Spécialisé dans les traitements de fertilité (les cliniques Procrea), le groupe Opmedic est dirigé par deux médecins, Pierre St-Michel et Marc Villeneuve. Il s'agit d'entrepreneurs, dit Christian Godin, de Montrusco Bolton. «Ils ont fondé leur entreprise alors qu'ils auraient eu un emploi garanti et bien payé dans le système public.»

Précurseurs dans le créneau de la fécondation in vitro, les deux hommes ont joué les diplomates afin que la procédure soit remboursée par le gouvernement. «Ils ne baissent pas les bras, même devant la machine gouvernementale», apprécie M. Godin, confiant quant à l'expansion à venir au Québec et en Ontario. «On voit que les dirigeants ont vraiment envie d'amener leur projet plus loin et de prouver que, sans abolir le système public, il y a moyen de faire de la place au privé.»

MM. St-Michel et Villeneuve détiennent respectivement 28 % et 29 % des actions du Groupe Opmedic, ce qui plaît beaucoup à M. Godin. «Ils ont utilisé leur propre argent pour mettre en place les activités, puis ont recueilli des capitaux en Bourse pour poursuivre la croissance.» Des médecins, donc, qui sont devenus des hommes d'affaires accomplis.

Le succès de la chaîne de supermarchés bio Whole Foods auprès des consommateurs comme des investisseurs s'explique très simplement, croit Michael Shearn, de Time Value of Money. «Les dirigeants ne se concentrent pas sur les profits, mais sur les clients et les employés. Les profits, se disent-ils avec justesse, sont une conséquence.»

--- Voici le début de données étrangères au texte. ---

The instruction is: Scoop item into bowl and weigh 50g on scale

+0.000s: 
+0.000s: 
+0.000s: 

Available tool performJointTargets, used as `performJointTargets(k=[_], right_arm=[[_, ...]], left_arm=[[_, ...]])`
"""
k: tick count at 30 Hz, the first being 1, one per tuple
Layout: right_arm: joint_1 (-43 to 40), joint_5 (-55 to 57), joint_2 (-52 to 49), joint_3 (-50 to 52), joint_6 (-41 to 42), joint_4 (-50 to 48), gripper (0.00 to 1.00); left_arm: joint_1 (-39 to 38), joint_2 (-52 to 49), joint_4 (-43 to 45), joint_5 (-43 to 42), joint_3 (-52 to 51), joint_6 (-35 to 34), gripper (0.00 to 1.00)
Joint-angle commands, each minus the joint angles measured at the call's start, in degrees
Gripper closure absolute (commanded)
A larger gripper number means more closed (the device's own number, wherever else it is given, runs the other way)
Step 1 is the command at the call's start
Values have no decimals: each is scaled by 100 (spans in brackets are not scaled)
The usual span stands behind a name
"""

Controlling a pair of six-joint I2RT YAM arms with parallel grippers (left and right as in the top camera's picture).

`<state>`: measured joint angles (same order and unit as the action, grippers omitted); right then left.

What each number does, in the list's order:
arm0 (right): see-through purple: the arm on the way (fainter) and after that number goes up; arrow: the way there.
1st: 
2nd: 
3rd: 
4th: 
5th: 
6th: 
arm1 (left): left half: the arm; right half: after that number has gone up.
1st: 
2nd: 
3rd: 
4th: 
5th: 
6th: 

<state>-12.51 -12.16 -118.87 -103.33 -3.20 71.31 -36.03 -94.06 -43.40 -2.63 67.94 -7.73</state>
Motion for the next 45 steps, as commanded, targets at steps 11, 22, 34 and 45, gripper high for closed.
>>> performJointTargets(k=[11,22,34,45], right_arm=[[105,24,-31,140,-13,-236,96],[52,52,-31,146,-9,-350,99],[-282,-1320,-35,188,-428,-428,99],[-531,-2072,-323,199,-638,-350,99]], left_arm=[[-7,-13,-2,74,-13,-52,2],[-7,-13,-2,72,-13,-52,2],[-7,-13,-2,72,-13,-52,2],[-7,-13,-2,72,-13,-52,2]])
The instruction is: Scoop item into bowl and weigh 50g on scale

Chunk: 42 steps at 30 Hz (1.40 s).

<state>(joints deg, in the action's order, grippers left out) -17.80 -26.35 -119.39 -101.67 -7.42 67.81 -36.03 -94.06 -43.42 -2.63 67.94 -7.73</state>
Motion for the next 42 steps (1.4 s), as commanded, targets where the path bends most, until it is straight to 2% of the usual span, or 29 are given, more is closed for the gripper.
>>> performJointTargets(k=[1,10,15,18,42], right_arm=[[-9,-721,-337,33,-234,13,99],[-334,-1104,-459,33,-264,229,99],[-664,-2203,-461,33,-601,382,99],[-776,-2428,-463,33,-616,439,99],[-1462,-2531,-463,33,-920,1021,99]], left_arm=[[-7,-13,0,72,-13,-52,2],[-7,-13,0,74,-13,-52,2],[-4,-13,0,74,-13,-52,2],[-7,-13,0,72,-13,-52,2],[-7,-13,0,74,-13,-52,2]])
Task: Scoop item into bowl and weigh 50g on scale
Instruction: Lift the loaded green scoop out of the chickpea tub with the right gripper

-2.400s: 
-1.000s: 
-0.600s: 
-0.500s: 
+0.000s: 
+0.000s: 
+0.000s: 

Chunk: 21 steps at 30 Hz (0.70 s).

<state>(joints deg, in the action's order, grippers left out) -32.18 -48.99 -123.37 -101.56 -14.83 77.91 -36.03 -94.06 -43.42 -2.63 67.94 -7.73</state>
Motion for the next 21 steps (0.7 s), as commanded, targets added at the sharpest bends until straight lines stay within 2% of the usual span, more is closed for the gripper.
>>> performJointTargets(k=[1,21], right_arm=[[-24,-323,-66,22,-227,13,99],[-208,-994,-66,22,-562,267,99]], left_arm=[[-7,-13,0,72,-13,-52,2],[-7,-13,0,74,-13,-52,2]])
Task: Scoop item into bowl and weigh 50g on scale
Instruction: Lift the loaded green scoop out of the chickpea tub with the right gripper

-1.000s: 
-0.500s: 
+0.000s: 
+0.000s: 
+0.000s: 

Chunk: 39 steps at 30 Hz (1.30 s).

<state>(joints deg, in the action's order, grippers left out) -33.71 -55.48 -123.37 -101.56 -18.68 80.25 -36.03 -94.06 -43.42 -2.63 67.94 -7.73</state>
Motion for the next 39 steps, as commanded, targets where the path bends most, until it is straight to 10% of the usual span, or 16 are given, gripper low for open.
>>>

Il en résulte une organisation agréable pour ses employés, dans les magasins comme au siège social d'Austin, au Texas - l'équipe de direction travaille ensemble depuis plus de 15 ans ! Cette culture particulière est protégée par John Mackey, cofondateur et co-pdg, qui a édicté plusieurs règles. Malgré la croissance de l'entreprise, il veille à ce que ces règles soient maintenues.

Que ferait donc M. Shearn, si John Mackey quittait l'entreprise ou mourait ? «Je vendrais mes actions immédiatement», répond le gestionnaire sans ambages. L'homme parti, plusieurs règles ne survivraient pas, croit-il, à commencer par le plafonnement de la rémunération des dirigeants (le salaire et les primes en argent ne peuvent dépasser 19 fois le salaire moyen, de 38 000 $ US en 2011). D'ici là, Whole Foods représente un investissement de choix à ses yeux. «Ils ont leurs problèmes, comme toutes les entreprises, sauf que dans leur cas, ce sont en général des problèmes très mineurs.»